100文字ほどは知っていることだ。 その後は…


[Lv.10までは、練習であげられるが、それ以降は、人や魔物と戦ったり、倒さなければあげられない。]


「ほら!この部分読んだか?おれはもう練習で行きつく最大Lv.になってい るんだ!」


「まだよんでる!」←初音


「だが、人の場合は殺さなくても、Lv.UPすることがある。一方的な戦闘では LV.UPしない。」


「一方的な戦闘ではLv.UPしないから、テロや犯罪ではLv.UPしないんだ!ふふふ…これは今度のテストに出るに違いない!(でません)フハハ!」


「…実由。琉月。別の店行こうか。」


「「うん。」」


「え、あ、え、お、おーい!お前ら!えーっと…Lv.は上がれば上がるほど、上がりにくくなるんだ!」


「はーい」


〈月曜日〉 

1時間目は、テスト返しだ。広道先生が名簿を見て、一人ずつ名前を呼ぶが、もちろん名字にふりがなは無くて…

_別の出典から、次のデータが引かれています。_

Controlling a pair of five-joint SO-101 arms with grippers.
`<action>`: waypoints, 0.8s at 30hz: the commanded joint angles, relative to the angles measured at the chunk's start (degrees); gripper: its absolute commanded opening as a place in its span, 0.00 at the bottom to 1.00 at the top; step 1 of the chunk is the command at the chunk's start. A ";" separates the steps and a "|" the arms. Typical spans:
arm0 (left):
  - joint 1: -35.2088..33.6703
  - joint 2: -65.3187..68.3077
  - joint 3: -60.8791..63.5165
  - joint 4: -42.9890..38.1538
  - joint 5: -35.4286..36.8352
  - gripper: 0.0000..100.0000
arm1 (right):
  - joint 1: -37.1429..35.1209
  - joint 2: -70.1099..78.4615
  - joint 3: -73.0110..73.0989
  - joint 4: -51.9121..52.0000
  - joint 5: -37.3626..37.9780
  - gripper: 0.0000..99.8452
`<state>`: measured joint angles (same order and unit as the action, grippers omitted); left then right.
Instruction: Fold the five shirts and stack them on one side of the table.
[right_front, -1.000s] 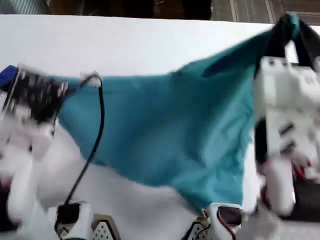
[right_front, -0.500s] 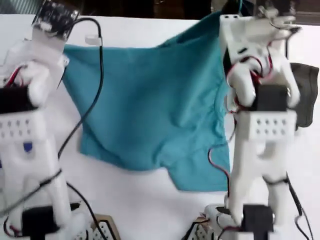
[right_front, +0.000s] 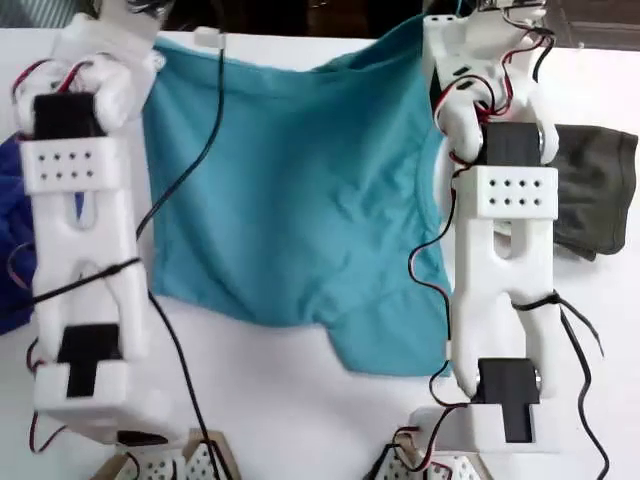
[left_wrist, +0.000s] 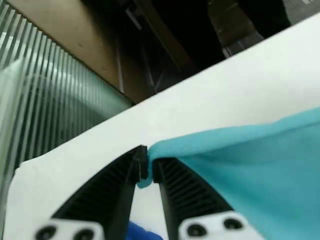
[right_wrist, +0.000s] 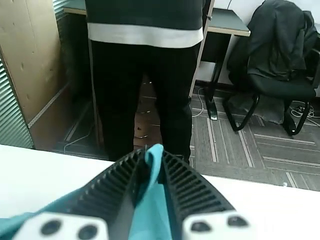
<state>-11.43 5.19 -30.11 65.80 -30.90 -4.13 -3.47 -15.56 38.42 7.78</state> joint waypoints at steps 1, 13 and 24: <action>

「えっと…魔物のテストを返します。……1番天寺(てんてら)さん。」


「先生!天寺(あまてら)です!しかも2番です!」


笑い声が巻き起こる。先生の顔は早くも真っ赤だ。


「えっと…じゃあこっちが1番…相川さん!」


「はいw」


「3番伊勝さん」


「はぁい!せんせー!親が離婚&再婚したので原田に変わりましたぁ!」


また大笑い。笑える内容ではないが、あみの明るい性格から、既に笑い話になっているようだ。


「大川さん」

「はい!」

「岡山さん」

「はい!」


代表委員の岡山久美は満点だ。


「―――十二番幸野谷(こうやたに)さん…。」


「先生…幸野谷(こうのや)です。」


「「「wwwww」」」


もう、何度目かわからない爆笑。広道愛はうつむきながら、小さな声で返却する。


(先生かわいそう…)

ここで琉月はテストに名前を書き忘れていたことを思い出した。恐る恐る見ると…


「やった!満点だ!」


名前を書くのを忘れていたのは表だけで、裏には書いてあったのだ。端っこに、広道先生の字で、「表にも名前を書く習慣をつけましょう」と書いてある。


「優しい先生で良かった…」


相原先生なら、だいたい0点だ。

実由も満点で、歓喜している。


斜め後ろでは、岩猿の猿を書き間違えた初音が撃沈していた。


「あ!あ!言うのを忘れていました。土曜日、竜のような何か落ちてきて、大さわぎだったので、魔法のテストがなくなっていたので、今から魔法の実力テストをします!」


と広道先生が急に大声を出して、言った。


キーンーコーンカーンコーン―――

琉月は、水氷ということにしているので、氷の精霊フラウと水の精霊ウンディーネのたかし達を召喚して魔法を使ってもらう。余裕だった。